Accurate and efficient monitoring of tidal wetlands can help decision-makers to make conservative policies of coastal ecosystem in time. However, there are some limitations in above-mentioned methods of monitoring tidal wetlands by remote sensing technology despite the desired results achieved. On the one hand, Considering the influence of remote sensing images’ temporal resolution and the cloudy weather, intensive time series remote sensing images or the remote sensing image corresponding to the lowest tide is usually unavailable, which will make the boundaries of extracted tidal wetlands inaccurate; for example, Landsat provides images with a temporal resolution of 16 days, which makes it hard to capture the spatial distribution of tidal wetlands during the lowest tide. On the other hand, in terms of methods merely based on remote sensing images, intensive time series images with the volume of more than one hundred gigabytes need to be processed, which will result in low efficiency and not suitable for large-scale, long time series extraction of tidal wetlands.

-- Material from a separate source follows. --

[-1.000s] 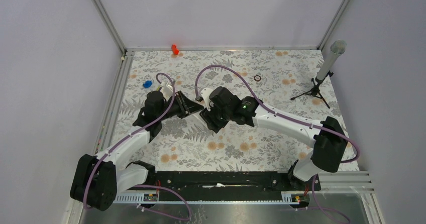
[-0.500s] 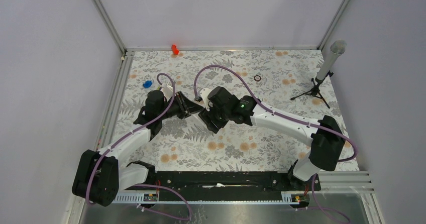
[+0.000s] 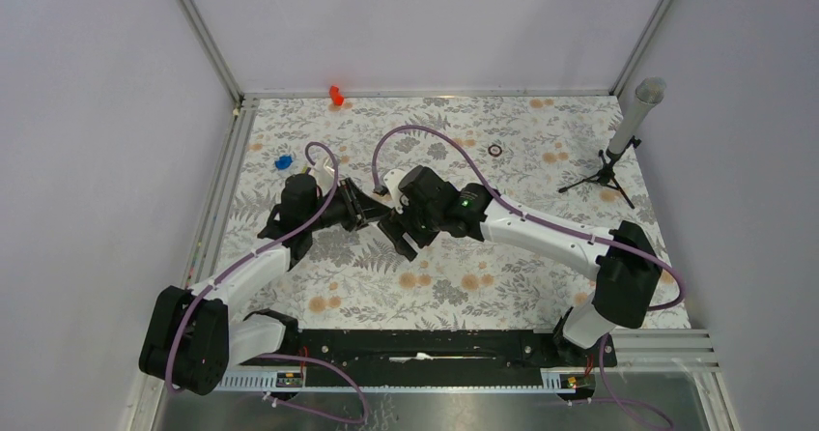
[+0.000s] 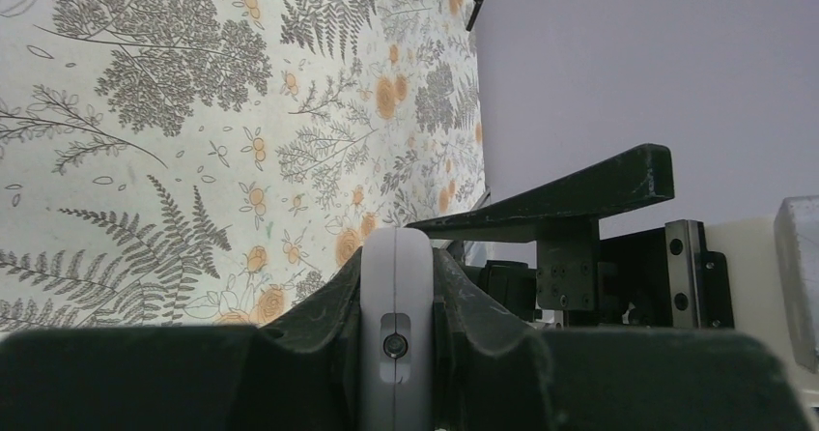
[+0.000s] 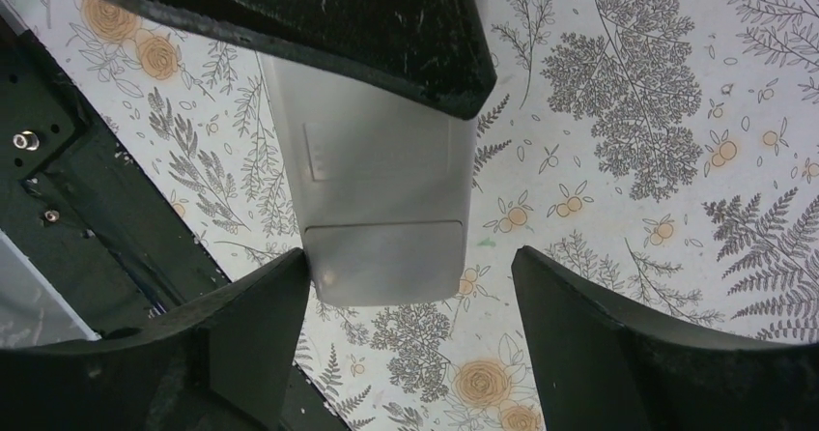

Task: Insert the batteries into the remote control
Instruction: Load the battery cover into the remote control.

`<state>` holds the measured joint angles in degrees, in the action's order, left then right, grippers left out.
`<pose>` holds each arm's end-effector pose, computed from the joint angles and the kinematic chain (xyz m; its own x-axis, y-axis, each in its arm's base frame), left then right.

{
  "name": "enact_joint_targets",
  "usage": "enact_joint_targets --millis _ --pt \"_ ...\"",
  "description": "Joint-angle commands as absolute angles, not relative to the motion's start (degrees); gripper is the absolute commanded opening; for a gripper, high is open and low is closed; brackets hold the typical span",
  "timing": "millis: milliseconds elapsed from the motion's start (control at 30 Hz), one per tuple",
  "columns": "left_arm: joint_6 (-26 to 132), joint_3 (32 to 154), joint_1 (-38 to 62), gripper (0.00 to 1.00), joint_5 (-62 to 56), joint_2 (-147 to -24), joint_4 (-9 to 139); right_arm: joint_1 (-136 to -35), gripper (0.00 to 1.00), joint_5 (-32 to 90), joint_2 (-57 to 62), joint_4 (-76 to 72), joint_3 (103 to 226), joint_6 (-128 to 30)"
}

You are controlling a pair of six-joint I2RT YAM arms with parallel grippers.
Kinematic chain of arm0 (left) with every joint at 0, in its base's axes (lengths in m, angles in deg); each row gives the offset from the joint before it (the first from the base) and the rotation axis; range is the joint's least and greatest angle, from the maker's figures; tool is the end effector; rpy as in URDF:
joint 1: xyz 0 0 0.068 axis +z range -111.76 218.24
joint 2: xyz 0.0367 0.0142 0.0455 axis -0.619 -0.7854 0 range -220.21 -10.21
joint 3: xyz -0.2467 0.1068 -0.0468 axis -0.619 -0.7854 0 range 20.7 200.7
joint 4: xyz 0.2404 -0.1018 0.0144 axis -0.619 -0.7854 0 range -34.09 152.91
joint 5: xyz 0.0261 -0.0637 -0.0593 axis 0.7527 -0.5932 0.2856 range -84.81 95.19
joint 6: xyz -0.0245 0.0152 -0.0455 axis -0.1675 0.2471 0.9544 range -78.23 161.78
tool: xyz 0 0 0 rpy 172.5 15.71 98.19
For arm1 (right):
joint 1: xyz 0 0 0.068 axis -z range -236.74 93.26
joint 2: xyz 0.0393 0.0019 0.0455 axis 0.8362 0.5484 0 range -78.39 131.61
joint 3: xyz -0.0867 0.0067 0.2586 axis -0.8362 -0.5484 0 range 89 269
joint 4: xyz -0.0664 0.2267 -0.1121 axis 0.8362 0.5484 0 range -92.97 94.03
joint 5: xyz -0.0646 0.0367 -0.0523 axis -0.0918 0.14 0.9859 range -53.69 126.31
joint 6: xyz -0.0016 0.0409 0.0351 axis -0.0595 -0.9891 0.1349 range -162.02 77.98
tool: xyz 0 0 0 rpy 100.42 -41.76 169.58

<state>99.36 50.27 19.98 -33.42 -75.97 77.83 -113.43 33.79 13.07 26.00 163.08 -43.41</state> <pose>0.2206 -0.0961 0.2212 -0.8575 -0.4117 -0.3084 0.1364 0.3960 -0.9081 0.1931 0.2967 0.2823 -0.4179 -0.5919 -0.6892 -0.8417 0.5378 0.0485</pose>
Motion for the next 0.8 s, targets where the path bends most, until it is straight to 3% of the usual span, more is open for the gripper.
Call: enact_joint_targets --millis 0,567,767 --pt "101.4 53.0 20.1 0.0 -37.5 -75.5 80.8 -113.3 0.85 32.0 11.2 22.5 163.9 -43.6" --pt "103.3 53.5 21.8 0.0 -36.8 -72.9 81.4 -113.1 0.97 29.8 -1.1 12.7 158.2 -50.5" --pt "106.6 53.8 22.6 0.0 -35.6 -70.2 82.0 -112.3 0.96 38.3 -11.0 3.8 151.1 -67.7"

Therefore, in this study, the main objectives were: (1) to resolve the above-mentioned limitations by proposing to extract tidal wetlands from remote sensing image by the means of spatio-temporal data fusion algorithm; and (2) to select the optimal spatio-temporal data fusion algorithm suitable for the extraction of large-scale and long time series tidal wetlands, which should meet the requirements of less input data, moderate computation and higher precision. On the whole, we proposed to extract tidal wetlands by using spatio-temporal data fusion algorithm which fused a 250m MODIS image at time t0, a 30m Landsat 8 image at time t0 with a 250m MODIS image at the lowest tide time to generate 30m fusion image (Landsat-like image) at the lowest tide time; and we compared the performance of three kinds of spatio-temporal data fusion algorithms——Spatial and Temporal Adaptive Reflectance Fusion Model (STARFM) (Gao et al., 2006), Flexible Spatiotemporal DAta Fusion model (FSDAF) (Zhu et al., 2016) and GAN-based Spatio-Temporal Fusion Model(GANSTFM) (Tan et al., 2022) ——in the extraction of tidal wetland, and selected the optimal algorithm suitable for the extraction of large-scale and long time series tidal wetland.